#### [PROBLEM TO SOLVE]
Write out nothing except the lines of the entries below, from the first through the one containing "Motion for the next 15", exactly and without pictures.

== Segment start ==

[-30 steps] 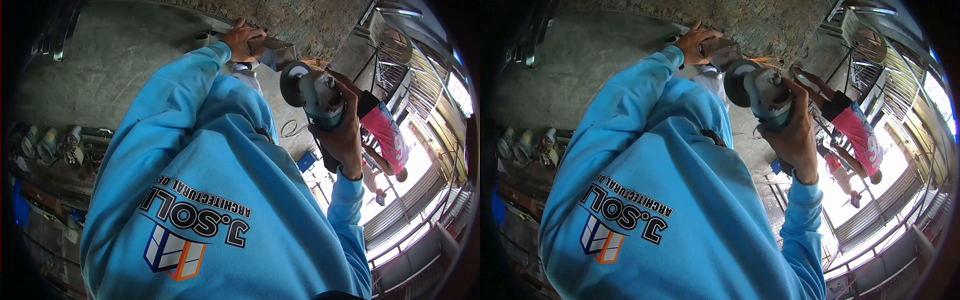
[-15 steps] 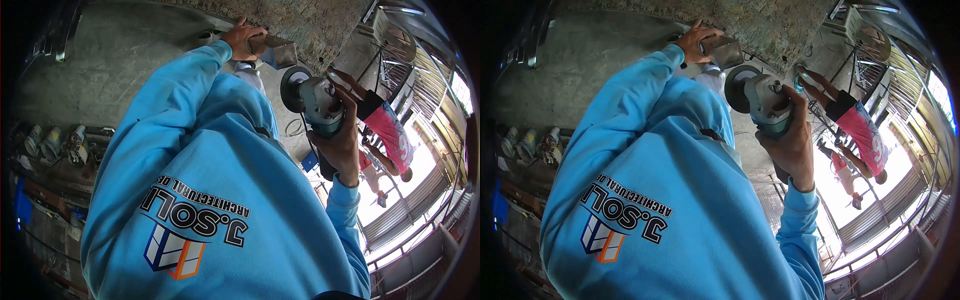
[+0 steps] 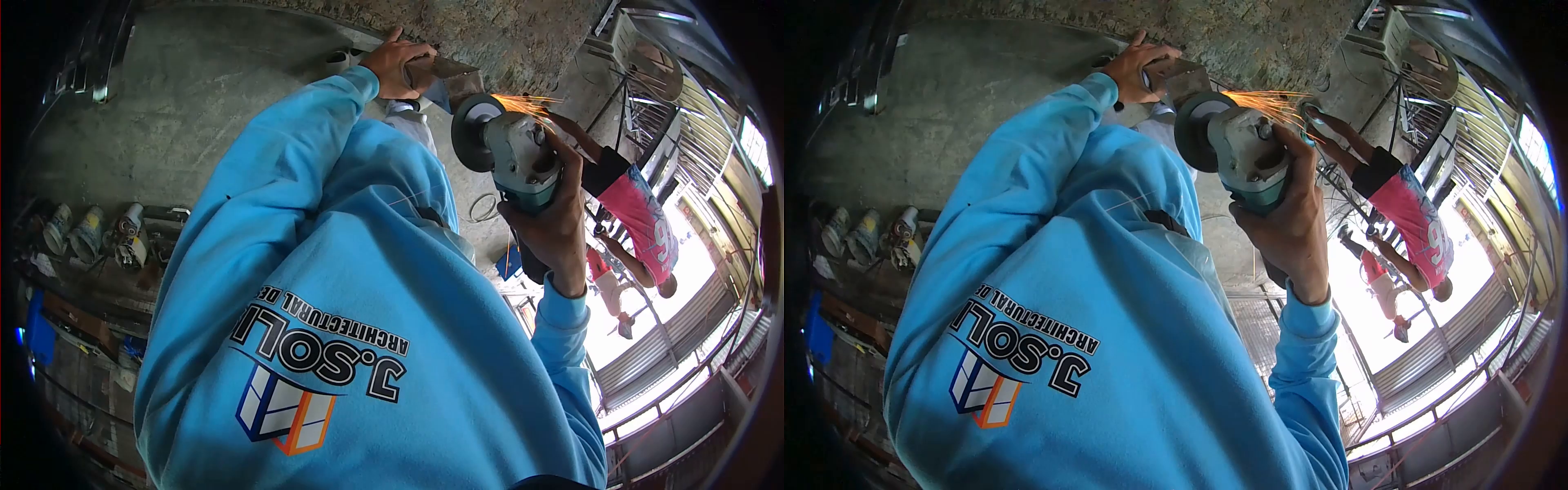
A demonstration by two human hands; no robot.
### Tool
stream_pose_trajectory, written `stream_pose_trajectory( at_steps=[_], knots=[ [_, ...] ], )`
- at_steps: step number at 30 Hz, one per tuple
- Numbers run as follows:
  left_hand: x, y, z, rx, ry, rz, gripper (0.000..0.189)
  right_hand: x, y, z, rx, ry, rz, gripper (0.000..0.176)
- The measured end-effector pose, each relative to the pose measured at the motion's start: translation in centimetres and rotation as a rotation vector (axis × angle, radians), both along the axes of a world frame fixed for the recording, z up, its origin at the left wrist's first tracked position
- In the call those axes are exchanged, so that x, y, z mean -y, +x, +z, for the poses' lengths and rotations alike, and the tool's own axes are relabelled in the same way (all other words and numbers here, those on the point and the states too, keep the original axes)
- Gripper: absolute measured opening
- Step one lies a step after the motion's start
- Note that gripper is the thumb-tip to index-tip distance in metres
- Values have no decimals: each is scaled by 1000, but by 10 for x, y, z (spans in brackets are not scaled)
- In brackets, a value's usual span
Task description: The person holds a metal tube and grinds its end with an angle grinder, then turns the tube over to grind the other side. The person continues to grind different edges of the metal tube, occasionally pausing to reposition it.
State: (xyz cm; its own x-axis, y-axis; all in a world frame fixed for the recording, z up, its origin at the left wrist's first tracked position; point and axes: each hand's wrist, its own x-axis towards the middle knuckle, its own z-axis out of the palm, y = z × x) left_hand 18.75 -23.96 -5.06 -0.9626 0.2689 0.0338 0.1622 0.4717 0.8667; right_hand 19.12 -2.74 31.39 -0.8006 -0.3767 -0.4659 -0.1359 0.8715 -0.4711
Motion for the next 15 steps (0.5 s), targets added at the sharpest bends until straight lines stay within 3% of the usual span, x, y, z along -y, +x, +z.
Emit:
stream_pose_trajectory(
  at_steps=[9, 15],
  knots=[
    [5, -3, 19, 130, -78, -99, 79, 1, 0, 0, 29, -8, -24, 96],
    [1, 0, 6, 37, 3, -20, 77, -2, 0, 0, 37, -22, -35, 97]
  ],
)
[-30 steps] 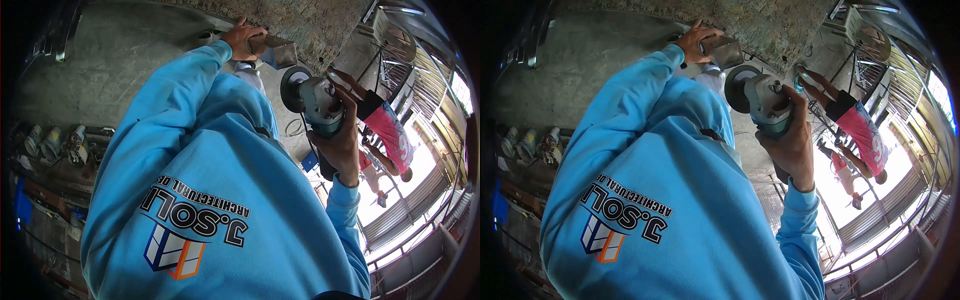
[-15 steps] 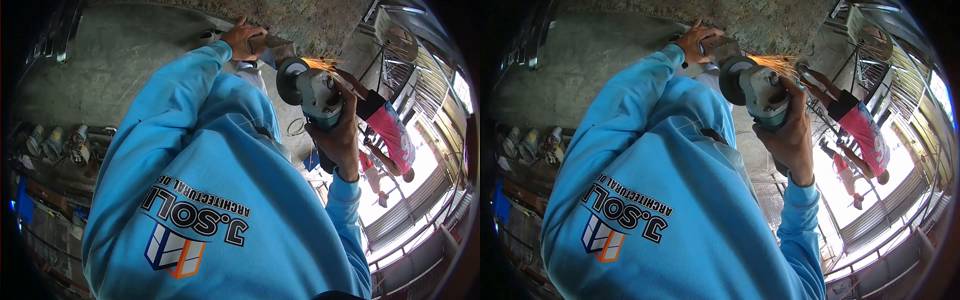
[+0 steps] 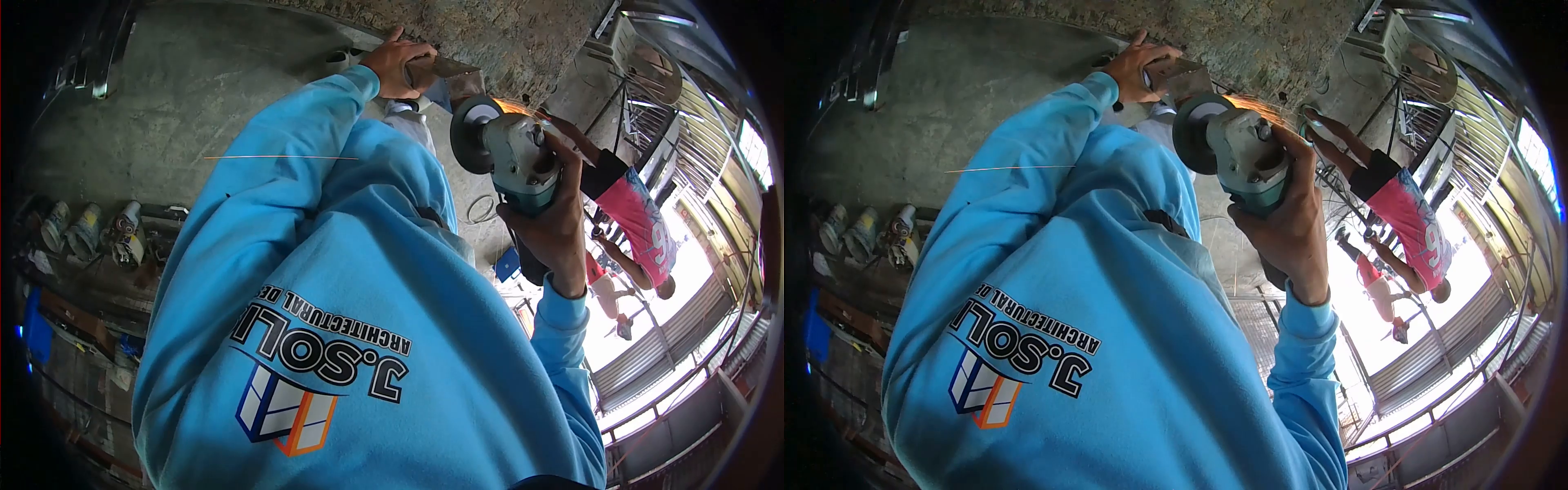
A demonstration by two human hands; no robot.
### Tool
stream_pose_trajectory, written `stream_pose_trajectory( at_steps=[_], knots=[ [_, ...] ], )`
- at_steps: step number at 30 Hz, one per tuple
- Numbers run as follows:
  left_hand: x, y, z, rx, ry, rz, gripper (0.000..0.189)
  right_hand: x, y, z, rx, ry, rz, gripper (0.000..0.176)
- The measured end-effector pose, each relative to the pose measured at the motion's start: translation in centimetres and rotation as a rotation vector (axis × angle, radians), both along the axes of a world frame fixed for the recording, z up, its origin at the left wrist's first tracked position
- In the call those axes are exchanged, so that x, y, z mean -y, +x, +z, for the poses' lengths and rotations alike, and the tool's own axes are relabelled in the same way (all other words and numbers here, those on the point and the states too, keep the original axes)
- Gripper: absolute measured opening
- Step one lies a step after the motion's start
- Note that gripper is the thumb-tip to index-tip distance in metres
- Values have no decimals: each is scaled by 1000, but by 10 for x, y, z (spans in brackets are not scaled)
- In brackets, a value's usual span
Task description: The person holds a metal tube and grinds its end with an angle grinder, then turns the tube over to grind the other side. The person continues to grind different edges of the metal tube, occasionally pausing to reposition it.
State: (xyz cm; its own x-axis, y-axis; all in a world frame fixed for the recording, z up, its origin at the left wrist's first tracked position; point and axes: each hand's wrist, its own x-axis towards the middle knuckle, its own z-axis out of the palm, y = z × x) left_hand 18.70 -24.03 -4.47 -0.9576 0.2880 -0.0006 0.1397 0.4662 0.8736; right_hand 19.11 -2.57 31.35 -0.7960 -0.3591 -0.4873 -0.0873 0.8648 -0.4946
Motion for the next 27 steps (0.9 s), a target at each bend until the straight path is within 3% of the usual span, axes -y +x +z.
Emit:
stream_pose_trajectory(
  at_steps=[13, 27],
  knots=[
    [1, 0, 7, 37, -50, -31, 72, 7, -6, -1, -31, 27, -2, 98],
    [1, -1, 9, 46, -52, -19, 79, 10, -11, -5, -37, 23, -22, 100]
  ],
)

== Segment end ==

#### [RESULT OF THIS EXERCISE]
[-30 steps] 
[-15 steps] 
[+0 steps] 
A demonstration by two human hands; no robot.
### Tool
stream_pose_trajectory, written `stream_pose_trajectory( at_steps=[_], knots=[ [_, ...] ], )`
- at_steps: step number at 30 Hz, one per tuple
- Numbers run as follows:
  left_hand: x, y, z, rx, ry, rz, gripper (0.000..0.189)
  right_hand: x, y, z, rx, ry, rz, gripper (0.000..0.176)
- The measured end-effector pose, each relative to the pose measured at the motion's start: translation in centimetres and rotation as a rotation vector (axis × angle, radians), both along the axes of a world frame fixed for the recording, z up, its origin at the left wrist's first tracked position
- In the call those axes are exchanged, so that x, y, z mean -y, +x, +z, for the poses' lengths and rotations alike, and the tool's own axes are relabelled in the same way (all other words and numbers here, those on the point and the states too, keep the original axes)
- Gripper: absolute measured opening
- Step one lies a step after the motion's start
- Note that gripper is the thumb-tip to index-tip distance in metres
- Values have no decimals: each is scaled by 1000, but by 10 for x, y, z (spans in brackets are not scaled)
- In brackets, a value's usual span
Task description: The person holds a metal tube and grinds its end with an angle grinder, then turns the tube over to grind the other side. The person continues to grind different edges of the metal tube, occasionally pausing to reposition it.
State: (xyz cm; its own x-axis, y-axis; all in a world frame fixed for the recording, z up, its origin at the left wrist's first tracked position; point and axes: each hand's wrist, its own x-axis towards the middle knuckle, its own z-axis out of the palm, y = z × x) left_hand 18.75 -23.96 -5.06 -0.9626 0.2689 0.0338 0.1622 0.4717 0.8667; right_hand 19.12 -2.74 31.39 -0.8006 -0.3767 -0.4659 -0.1359 0.8715 -0.4711
Motion for the next 15 steps (0.5 s), targets added at the sharpest bends until straight lines stay within 3% of the usual span, x, y, z along -y, +x, +z.

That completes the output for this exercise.